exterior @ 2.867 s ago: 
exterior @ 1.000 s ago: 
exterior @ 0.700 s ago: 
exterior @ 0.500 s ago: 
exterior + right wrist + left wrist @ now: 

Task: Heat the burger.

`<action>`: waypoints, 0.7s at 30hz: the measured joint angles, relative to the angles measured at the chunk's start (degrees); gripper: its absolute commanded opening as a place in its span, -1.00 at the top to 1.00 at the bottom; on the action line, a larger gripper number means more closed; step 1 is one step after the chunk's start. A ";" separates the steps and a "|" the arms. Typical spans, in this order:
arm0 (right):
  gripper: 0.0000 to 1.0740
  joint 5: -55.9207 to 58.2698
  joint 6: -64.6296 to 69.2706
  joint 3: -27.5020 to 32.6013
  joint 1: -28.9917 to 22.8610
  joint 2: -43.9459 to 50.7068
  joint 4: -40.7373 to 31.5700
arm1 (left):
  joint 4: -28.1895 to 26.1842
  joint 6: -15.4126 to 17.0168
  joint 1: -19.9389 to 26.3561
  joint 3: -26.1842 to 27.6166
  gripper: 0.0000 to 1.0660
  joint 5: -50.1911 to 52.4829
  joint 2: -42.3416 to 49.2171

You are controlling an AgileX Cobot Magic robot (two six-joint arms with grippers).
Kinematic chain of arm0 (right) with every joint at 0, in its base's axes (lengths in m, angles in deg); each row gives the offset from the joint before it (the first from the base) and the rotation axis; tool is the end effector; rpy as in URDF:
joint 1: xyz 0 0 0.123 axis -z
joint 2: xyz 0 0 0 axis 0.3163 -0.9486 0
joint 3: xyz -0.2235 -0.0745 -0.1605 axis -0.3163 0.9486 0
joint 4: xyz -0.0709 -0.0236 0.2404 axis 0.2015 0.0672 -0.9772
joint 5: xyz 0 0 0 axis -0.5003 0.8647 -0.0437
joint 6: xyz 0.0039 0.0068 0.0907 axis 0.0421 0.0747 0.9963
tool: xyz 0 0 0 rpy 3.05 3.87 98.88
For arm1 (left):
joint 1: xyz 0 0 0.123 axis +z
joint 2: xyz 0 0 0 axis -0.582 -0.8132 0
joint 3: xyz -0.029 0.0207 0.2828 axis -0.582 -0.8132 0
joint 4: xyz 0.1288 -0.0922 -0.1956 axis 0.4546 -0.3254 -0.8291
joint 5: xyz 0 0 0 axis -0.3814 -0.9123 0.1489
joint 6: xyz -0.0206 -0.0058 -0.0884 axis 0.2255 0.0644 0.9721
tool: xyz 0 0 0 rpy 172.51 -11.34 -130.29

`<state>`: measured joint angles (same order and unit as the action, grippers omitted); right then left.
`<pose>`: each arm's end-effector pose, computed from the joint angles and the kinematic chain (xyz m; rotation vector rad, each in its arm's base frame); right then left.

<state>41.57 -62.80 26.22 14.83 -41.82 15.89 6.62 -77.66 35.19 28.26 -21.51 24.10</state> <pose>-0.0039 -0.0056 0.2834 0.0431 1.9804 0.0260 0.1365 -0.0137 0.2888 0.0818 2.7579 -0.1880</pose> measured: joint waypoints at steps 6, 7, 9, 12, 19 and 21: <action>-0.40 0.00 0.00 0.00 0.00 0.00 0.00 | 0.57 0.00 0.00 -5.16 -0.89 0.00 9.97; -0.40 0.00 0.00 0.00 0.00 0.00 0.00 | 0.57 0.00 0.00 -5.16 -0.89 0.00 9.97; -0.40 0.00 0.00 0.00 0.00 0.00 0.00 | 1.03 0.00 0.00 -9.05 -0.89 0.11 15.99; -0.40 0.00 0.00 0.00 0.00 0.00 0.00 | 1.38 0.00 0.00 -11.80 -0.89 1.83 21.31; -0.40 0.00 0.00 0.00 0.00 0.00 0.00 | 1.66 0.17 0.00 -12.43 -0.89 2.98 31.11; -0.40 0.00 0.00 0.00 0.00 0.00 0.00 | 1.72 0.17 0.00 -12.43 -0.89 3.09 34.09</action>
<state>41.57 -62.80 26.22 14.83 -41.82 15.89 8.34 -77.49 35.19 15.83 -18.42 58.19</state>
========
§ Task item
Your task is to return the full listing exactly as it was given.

§ Response area
exterior @ 2.867 s ago: 
exterior @ 1.000 s ago: 
exterior @ 0.700 s ago: 
exterior @ 0.500 s ago: 
exterior + right wrist + left wrist @ now: 

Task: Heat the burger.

`<action>`: waypoints, 0.7s at 30hz: the measured joint angles, relative to the angles measured at the chunk's start (degrees); gripper: its absolute commanded opening as a place in its span, -1.00 at the top to 1.00 at the bottom; on the action line, a larger gripper number means more closed; step 1 is one step after the chunk's start. A ";" separates the steps and a "|" the arms. Typical spans, in this order:
arm0 (right):
  gripper: 0.0000 to 1.0740
  joint 5: -55.9207 to 58.2698
  joint 6: -64.6296 to 69.2706
  joint 3: -27.5020 to 32.6013
  joint 1: -28.9917 to 22.8610
  joint 2: -43.9459 to 50.7068
  joint 4: -40.7373 to 31.5700
arm1 (left):
  joint 4: -28.1895 to 26.1842
  joint 6: -15.4126 to 17.0168
  joint 1: -19.9389 to 26.3561
  joint 3: -26.1842 to 27.6166
  gripper: 0.0000 to 1.0660
  joint 5: -50.1911 to 52.4829
  joint 2: -42.3416 to 49.2171

You are controlling an AgileX Cobot Magic robot (two six-joint arms with grippers).
Kinematic chain of arm0 (right) with every joint at 0, in its base's axes (lengths in m, angles in deg); each row gives the offset from the joint before it (the first from the base) and the rotation axis; tool is the end effector; rpy as in URDF:
joint 1: xyz 0 0 0.123 axis -z
joint 2: xyz 0 0 0 axis 0.3163 -0.9486 0
joint 3: xyz -0.2235 -0.0745 -0.1605 axis -0.3163 0.9486 0
joint 4: xyz -0.0709 -0.0236 0.2404 axis 0.2015 0.0672 -0.9772
joint 5: xyz 0 0 0 axis -0.5003 0.8647 -0.0437
joint 6: xyz 0.0039 0.0068 0.0907 axis 0.0421 0.0747 0.9963
tool: xyz 0 0 0 rpy 3.05 3.87 98.88
For arm1 (left):
joint 1: xyz 0 0 0.123 axis +z
joint 2: xyz 0 0 0 axis -0.582 -0.8132 0
joint 3: xyz -0.029 0.0207 0.2828 axis -0.582 -0.8132 0
joint 4: xyz 0.1288 -0.0922 -0.1956 axis 0.4546 -0.3254 -0.8291
joint 5: xyz 0 0 0 axis -0.3814 -0.9123 0.1489
joint 6: xyz -0.0206 -0.0058 -0.0884 axis 0.2255 0.0644 0.9721
tool: xyz 0 0 0 rpy 172.51 -11.34 -130.29

`<state>`: measured joint angles (same order and unit as the action, grippers omitted); right then left.
`<pose>`: each arm's end-effector pose, computed from the joint angles and the kinematic chain (xyz m; rotation vector rad, each in its arm's base frame); right then left.

<state>41.57 -62.80 26.22 14.83 -41.82 15.89 6.62 -77.66 35.19 28.26 -21.51 24.10</state> <pose>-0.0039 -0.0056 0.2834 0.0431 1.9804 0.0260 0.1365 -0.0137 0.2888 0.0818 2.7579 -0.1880</pose> measured: joint waypoints at steps 6, 7, 9, 12, 19 and 21: <action>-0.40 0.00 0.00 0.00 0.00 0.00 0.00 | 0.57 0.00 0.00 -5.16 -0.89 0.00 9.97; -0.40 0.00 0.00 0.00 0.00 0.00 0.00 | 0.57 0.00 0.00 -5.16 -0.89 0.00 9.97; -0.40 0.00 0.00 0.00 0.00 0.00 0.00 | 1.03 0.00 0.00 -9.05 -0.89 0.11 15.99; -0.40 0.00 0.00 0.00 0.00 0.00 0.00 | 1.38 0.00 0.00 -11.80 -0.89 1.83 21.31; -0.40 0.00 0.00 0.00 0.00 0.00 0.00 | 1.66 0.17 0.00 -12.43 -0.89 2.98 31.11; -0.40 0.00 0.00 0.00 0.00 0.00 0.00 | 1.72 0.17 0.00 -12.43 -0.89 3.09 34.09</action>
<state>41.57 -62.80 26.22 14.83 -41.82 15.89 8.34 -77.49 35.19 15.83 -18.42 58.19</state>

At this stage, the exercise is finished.